▶ [Instructions for the task]
Would you copy every line of the listing below that includes the word "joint"?
● ● ● ● ● ● ●
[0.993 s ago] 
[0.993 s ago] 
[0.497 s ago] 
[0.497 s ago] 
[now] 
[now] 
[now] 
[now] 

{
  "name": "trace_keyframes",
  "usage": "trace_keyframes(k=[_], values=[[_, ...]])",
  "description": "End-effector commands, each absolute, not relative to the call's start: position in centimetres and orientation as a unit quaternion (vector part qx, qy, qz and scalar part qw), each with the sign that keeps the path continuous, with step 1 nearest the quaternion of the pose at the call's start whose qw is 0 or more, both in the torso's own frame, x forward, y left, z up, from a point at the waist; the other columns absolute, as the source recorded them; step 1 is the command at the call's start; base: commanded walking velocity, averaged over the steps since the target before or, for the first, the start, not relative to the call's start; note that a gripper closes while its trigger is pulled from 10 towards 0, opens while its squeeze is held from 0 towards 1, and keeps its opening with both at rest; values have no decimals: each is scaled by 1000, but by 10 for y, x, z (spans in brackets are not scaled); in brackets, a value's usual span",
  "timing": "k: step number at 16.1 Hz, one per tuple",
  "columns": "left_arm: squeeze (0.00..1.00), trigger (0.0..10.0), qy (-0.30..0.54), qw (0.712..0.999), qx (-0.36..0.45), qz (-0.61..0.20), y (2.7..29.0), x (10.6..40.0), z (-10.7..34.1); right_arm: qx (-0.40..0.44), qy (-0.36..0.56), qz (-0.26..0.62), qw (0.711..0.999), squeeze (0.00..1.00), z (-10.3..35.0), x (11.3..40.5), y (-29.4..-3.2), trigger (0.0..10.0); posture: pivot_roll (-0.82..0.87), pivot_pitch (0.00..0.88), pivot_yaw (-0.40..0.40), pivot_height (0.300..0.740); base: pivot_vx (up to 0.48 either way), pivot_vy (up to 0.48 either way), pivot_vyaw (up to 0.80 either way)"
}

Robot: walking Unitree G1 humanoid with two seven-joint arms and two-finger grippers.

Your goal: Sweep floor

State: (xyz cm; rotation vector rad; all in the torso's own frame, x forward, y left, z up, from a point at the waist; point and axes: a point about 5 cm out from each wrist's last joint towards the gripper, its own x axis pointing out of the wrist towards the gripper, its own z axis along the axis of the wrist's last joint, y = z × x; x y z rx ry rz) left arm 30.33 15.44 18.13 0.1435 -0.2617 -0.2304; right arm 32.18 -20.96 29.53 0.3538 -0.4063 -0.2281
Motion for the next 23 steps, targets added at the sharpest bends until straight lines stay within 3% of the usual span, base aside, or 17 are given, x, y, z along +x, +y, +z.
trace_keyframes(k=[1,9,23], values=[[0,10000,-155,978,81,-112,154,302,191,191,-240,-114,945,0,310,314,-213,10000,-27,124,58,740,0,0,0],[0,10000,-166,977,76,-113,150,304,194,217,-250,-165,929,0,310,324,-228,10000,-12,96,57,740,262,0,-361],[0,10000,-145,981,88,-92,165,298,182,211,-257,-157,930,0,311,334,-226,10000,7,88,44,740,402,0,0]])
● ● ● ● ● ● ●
▶ [Solution]
Robot: walking Unitree G1 humanoid with two seven-joint arms and two-finger grippers.
State: (xyz cm; rotation vector rad; all in the torso's own frame, x forward, y left, z up, from a point at the waist; point and axes: a point about 5 cm out from each wrist's last joint towards the gripper, its own x axis pointing out of the wrist towards the gripper, its own z axis along the axis of the wrist's last joint, y = z × x; x y z rx ry rz) left arm 30.33 15.44 18.13 0.1435 -0.2617 -0.2304; right arm 32.18 -20.96 29.53 0.3538 -0.4063 -0.2281

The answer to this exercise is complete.